Exercise aim:
Across the listing below, count every line where the string "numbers" appears, then give only the count.

Dataset excerpts:
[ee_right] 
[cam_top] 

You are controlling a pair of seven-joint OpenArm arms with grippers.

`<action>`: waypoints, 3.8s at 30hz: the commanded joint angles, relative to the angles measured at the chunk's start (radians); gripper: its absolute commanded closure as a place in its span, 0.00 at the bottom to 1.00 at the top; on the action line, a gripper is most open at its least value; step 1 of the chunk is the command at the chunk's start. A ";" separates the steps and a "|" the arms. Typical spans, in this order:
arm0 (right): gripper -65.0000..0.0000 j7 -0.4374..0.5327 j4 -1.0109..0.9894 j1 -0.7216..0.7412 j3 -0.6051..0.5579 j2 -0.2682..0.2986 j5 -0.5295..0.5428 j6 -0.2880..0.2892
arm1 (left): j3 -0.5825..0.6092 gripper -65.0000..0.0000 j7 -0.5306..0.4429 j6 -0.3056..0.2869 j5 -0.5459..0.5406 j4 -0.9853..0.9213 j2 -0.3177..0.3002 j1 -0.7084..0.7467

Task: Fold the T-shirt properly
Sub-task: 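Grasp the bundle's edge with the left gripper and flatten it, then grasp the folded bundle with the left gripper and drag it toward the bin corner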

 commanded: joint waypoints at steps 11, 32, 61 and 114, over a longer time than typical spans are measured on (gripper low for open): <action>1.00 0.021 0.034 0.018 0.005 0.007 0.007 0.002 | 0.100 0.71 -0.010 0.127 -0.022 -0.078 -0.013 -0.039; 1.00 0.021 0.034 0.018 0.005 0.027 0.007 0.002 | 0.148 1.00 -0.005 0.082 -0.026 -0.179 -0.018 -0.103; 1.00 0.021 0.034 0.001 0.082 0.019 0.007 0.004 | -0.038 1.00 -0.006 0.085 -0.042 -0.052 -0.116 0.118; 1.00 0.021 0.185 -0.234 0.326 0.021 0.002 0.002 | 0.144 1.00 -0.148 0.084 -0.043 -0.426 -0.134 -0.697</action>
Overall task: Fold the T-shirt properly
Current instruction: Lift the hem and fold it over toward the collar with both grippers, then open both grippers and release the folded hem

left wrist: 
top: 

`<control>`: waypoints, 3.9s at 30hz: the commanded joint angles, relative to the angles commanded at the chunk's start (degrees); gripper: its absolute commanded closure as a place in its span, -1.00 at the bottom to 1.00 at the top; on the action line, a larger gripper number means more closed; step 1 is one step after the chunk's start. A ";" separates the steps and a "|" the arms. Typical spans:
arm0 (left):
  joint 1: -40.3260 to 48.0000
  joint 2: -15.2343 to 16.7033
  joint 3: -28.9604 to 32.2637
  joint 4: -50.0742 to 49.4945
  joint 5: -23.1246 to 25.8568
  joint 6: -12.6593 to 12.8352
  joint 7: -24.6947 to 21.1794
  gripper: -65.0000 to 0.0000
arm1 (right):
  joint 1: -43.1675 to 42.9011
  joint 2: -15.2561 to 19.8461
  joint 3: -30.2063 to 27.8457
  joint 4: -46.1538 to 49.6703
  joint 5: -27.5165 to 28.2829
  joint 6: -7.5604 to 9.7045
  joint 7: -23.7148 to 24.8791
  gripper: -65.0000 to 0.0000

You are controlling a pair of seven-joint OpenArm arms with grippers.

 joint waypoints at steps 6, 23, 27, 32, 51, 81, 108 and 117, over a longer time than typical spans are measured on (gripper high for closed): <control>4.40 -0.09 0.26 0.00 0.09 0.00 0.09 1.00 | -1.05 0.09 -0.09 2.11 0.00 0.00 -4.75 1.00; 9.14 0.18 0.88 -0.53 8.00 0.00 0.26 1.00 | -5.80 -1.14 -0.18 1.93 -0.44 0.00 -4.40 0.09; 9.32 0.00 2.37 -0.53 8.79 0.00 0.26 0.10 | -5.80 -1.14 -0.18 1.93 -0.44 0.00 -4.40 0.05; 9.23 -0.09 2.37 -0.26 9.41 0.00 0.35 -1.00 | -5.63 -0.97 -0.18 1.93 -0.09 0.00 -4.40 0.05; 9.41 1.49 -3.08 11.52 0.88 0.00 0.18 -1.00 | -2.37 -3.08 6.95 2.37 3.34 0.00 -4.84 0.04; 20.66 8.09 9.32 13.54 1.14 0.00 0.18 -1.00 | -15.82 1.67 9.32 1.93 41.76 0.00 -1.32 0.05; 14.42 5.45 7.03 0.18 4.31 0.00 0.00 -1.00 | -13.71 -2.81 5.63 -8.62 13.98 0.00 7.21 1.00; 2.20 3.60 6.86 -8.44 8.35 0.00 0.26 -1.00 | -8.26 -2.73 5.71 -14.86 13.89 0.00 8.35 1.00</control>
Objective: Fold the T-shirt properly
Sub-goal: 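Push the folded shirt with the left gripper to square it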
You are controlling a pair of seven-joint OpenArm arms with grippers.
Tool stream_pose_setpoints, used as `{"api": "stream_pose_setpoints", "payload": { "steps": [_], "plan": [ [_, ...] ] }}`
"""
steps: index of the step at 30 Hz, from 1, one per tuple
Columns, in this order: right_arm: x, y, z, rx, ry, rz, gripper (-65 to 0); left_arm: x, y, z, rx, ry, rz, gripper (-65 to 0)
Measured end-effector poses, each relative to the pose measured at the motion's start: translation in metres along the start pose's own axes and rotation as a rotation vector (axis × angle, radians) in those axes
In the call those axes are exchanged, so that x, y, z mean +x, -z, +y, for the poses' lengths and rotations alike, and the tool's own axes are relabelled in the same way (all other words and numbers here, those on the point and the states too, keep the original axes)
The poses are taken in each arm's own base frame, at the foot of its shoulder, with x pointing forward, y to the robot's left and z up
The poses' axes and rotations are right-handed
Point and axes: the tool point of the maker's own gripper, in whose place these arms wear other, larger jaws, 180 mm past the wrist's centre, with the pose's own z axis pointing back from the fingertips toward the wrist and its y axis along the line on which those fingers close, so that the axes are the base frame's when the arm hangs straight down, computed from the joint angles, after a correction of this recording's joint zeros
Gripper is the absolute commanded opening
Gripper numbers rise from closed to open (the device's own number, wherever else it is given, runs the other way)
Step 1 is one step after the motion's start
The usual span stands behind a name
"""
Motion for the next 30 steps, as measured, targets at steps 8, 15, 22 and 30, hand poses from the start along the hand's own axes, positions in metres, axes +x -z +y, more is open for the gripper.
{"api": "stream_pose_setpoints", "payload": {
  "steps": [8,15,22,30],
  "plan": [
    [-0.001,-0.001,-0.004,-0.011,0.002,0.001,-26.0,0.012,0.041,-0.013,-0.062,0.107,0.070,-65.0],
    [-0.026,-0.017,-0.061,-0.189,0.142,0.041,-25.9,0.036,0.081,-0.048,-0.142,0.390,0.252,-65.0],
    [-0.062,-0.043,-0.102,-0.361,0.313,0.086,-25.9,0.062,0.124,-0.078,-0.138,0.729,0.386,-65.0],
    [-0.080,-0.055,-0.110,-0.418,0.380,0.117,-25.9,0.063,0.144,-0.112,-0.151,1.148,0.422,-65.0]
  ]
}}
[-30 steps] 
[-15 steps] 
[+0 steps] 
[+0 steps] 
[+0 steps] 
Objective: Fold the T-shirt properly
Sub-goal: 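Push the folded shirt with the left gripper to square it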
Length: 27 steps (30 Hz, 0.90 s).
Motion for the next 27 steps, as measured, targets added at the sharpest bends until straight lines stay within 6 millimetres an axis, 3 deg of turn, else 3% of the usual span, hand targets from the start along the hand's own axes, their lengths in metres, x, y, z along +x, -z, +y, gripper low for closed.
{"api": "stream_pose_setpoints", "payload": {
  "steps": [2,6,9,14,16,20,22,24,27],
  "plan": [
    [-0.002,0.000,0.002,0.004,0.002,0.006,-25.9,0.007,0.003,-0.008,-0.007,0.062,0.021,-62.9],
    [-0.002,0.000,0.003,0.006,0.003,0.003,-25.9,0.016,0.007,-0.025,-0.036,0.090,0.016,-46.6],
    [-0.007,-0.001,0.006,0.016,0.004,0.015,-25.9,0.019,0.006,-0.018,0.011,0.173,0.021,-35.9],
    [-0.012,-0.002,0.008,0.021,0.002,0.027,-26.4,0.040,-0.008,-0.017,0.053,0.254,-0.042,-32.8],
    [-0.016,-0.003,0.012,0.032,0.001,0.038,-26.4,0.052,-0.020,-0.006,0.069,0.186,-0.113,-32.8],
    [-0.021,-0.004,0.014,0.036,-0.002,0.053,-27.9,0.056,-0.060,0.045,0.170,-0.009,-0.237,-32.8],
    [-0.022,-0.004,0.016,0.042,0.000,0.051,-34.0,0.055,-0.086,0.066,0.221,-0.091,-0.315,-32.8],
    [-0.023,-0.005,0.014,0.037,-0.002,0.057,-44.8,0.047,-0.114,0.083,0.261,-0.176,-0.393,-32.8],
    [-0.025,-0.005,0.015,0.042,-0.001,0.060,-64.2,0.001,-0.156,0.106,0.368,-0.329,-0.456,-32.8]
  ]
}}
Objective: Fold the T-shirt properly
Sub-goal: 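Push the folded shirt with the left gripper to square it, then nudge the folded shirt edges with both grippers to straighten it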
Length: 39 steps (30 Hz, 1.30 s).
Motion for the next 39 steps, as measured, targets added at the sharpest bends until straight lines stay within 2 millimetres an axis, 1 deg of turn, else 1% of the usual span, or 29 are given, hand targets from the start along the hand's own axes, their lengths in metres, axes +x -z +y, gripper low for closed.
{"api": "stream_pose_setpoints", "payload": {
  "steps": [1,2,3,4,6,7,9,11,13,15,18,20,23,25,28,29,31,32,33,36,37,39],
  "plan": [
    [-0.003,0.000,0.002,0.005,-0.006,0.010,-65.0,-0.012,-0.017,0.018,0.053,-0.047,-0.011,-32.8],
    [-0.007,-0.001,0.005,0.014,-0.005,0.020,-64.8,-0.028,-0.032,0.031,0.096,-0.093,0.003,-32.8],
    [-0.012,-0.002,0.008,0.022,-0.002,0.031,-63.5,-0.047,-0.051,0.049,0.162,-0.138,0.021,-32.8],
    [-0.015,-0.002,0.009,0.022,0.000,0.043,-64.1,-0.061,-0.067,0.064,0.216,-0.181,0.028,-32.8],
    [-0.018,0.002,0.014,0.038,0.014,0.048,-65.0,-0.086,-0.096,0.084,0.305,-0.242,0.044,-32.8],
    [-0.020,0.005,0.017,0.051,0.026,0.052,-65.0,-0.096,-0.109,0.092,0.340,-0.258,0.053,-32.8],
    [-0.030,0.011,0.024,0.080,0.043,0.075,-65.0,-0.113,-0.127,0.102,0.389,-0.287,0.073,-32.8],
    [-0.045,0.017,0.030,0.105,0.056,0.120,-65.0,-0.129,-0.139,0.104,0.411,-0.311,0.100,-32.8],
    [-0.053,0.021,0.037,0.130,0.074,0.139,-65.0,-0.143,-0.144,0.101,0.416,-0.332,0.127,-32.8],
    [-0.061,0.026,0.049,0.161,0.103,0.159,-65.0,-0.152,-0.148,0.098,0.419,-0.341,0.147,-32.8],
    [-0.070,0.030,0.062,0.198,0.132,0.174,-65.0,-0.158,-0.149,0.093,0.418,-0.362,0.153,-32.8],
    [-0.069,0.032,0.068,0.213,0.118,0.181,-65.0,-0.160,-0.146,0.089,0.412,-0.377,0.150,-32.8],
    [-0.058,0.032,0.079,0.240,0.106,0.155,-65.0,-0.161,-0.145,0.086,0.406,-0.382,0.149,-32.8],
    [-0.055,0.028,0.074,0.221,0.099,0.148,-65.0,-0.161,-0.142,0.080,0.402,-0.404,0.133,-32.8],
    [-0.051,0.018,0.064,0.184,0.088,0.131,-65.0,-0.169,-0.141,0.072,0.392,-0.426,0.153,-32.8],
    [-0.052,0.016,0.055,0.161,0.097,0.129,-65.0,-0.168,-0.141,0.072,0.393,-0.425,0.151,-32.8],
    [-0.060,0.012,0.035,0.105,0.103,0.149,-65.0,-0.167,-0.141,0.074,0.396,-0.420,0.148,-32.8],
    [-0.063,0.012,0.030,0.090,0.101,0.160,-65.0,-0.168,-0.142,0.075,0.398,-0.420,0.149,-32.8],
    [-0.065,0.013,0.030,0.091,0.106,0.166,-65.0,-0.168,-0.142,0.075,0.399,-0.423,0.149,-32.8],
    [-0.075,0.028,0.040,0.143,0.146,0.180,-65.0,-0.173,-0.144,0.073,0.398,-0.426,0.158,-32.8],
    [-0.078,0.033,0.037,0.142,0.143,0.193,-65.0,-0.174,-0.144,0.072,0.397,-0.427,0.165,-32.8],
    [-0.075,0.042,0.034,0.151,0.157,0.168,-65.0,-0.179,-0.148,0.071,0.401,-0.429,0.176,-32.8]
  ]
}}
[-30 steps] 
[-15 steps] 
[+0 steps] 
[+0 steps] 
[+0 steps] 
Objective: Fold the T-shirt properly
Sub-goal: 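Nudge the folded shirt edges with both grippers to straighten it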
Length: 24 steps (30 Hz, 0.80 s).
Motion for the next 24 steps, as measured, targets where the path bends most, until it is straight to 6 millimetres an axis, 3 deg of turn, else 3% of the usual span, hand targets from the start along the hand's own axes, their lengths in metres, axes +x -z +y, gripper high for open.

Response to this task:
2